Milan-Seedorf, il grande freddo: non tratta la buonuscita, è divorzio costoso

Clarence Seedorf

Dopo quello che ha Clarence Seedorf ha dichiarato al termine della gara con il Sassuolo – che la sua media punti era più che dignitosa , come a dire che se il Milan non farà le coppe la colpa è tutta del suo predecessore – sarebbe stato divertente l’incontro con Allegri, che ieri poteva avere luogo: erano entrambi invitati al matrimonio di Riccardo Montolivo sul Lago Maggiore, ma il tecnico livornese ha ringraziato per l’invito e non si è presentato. C’era Galliani, ma tanto lui e Seedorf ormai hanno poco da dirsi: l’olandese è convinto di essere il tecnico del Milan anche per la prossima stagione, e volendo pure per quella dopo ancora visto che il contratto scadrà nel 2016, l’amministratore delegato glielo lascia credere.

TOCCA A SILVIO — Poteva salvarlo l’Europa League – poteva, non è sicuro – per ora lo salvano le Europee, ma solo per ora: per buttare a mare un contratto biennale da 2,5 milioni di euro serve l’assenso del capo, ma Silvio Berlusconi al momento è concentrato sulle europee.
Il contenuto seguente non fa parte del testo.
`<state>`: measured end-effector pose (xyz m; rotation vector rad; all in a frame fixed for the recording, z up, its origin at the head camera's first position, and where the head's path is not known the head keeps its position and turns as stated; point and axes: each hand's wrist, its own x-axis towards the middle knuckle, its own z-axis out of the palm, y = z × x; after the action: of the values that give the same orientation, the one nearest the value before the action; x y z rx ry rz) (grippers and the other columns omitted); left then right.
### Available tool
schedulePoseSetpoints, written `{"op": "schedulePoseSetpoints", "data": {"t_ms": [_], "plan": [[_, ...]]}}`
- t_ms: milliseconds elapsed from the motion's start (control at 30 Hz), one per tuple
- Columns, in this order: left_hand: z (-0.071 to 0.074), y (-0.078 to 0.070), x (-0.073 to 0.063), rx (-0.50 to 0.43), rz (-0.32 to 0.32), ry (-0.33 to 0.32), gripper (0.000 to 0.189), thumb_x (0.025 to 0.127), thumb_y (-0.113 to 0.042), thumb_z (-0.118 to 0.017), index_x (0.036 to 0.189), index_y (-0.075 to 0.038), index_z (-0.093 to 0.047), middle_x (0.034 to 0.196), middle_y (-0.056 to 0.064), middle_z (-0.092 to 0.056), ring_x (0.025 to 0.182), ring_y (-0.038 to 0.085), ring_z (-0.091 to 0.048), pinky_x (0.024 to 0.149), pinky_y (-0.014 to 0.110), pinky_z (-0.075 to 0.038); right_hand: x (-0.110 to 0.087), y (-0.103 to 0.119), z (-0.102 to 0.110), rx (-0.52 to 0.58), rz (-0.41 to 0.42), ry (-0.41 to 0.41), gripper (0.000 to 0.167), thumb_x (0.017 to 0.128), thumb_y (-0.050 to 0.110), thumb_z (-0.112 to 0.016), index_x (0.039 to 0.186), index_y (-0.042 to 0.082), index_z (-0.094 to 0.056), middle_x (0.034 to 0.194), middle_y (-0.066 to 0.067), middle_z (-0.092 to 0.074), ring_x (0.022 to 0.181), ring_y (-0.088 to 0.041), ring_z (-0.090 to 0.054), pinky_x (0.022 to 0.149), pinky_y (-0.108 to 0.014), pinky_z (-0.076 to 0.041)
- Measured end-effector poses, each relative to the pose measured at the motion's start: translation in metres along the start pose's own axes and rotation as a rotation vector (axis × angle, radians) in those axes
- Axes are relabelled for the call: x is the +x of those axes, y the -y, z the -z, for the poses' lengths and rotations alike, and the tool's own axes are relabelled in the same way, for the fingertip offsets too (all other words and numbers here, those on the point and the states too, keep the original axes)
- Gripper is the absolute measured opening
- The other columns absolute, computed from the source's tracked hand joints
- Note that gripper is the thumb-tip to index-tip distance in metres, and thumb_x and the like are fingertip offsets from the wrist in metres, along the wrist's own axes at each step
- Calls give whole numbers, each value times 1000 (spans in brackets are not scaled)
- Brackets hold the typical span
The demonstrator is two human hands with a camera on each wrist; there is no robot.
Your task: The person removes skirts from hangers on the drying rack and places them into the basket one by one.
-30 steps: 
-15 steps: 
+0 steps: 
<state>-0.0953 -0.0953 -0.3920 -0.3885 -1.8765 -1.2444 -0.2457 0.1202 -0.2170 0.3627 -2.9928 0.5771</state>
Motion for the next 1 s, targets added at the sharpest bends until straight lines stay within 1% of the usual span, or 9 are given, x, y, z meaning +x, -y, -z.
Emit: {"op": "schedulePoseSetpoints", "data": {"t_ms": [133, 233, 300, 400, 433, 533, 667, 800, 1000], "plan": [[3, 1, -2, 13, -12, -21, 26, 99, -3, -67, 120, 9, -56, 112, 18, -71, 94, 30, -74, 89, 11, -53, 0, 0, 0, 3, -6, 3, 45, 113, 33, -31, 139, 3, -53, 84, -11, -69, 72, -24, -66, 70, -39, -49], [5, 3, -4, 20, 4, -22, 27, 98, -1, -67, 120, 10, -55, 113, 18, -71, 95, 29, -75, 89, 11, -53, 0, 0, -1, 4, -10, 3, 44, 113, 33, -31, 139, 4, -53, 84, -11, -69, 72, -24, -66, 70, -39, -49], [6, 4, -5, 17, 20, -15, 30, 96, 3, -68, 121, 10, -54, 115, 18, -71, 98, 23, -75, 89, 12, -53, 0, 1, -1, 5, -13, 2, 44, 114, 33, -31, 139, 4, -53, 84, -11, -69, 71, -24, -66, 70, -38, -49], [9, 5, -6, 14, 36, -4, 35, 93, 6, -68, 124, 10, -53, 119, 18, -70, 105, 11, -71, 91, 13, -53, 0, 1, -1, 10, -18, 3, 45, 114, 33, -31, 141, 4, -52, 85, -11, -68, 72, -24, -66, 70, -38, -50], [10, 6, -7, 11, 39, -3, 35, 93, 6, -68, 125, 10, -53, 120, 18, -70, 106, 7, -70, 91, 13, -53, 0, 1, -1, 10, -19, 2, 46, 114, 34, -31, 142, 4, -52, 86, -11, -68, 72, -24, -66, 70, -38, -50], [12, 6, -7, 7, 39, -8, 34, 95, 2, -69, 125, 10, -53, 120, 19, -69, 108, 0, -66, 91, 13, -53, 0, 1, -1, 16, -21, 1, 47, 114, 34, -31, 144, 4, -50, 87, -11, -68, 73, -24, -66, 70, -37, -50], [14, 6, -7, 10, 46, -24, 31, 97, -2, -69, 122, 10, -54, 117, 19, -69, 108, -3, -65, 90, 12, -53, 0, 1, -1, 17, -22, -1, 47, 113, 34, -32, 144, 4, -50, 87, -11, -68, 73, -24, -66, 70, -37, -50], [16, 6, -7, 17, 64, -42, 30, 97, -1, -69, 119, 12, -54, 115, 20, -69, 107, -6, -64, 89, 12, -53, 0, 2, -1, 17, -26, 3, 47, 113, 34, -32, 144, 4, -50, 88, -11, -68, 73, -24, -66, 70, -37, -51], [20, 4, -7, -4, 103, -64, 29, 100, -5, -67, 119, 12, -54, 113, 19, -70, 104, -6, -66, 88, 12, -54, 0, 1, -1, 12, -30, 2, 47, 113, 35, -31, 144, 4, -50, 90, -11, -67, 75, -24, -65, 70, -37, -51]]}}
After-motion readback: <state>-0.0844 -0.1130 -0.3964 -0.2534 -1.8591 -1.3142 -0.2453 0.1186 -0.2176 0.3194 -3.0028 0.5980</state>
Ragioni di tempo e di opportunità: col nuovo c orso del Milan a budget ridotto i soldi non si buttano, tantomeno in periodo di crisi ed elezioni. Tantopiù che Seedorf – che non ha alcuna intenzione di dimettersi, o trattare una buonuscita, e se ne andrà solo se verrà licenziato, incassando fino all’ultimo euro – era una precisa scelta del presidente, che non ci tiene per niente ad ammettere di aver sbagliato una decisione così importante. Lo farà, è quasi certo ormai, ma perché farlo proprio adesso?

SFIDA TRA EX — E il tempo, visto che c’è, verrà sfruttato anche per sceglierlo, il successore di Seedorf: un nome in pole non c’è, visto che l’olandese ha frenato di nuovo la carriera del suo rivale per il post-Allegri: si può mandar via Seedorf perché ha peccato d’inesperienza e prendere uno ancor meno esperto come Filippo Inzaghi? L’attaccante, fiutato forse il vento, dopo l’eliminazione della Primavera ha subito dichiarato che voleva riprovarci l’anno dopo a vincere lo scudetto, come a dire resto a Milanello e vediamo che succede. La sua candidature, nonostante l’inesperienza, resta in piedi, come quella di Donadoni, altro ex grande della storia rossonera, protagonista di un’eccellente stagione con il Parma, rivitalizzando campioni che sembravano a fine corsa, e valorizzando nomi di secondo piano. Proprio quello che farebbe comodo al Milan, ma ci sono perplessità sul piano mediatico, e al Milan a queste cose ci guardano.

SPACCATURE — Spalletti è libero ma guadagna tanto, Montella pure guadagna tanto, e non è neanche libero, i tifosi sono tutti con Seedorf, e lo hanno dimostrato domenica a San Siro invocandolo a gran voce, la squadra invece è spaccata: oggi è emersa una lite tra Amelia e Bonera, che potrebbe essere diretta conseguenza della spaccatura tra chi è col tecnico e chi ha motivi di risentimento. Intanto Zambrotta, nella sua autobiografia, accusa Allegri di aver spaccato già lui lo spogliatoio: chiunque lo gestirà nella prossima stagione, ne dovrà raccattare di cocci.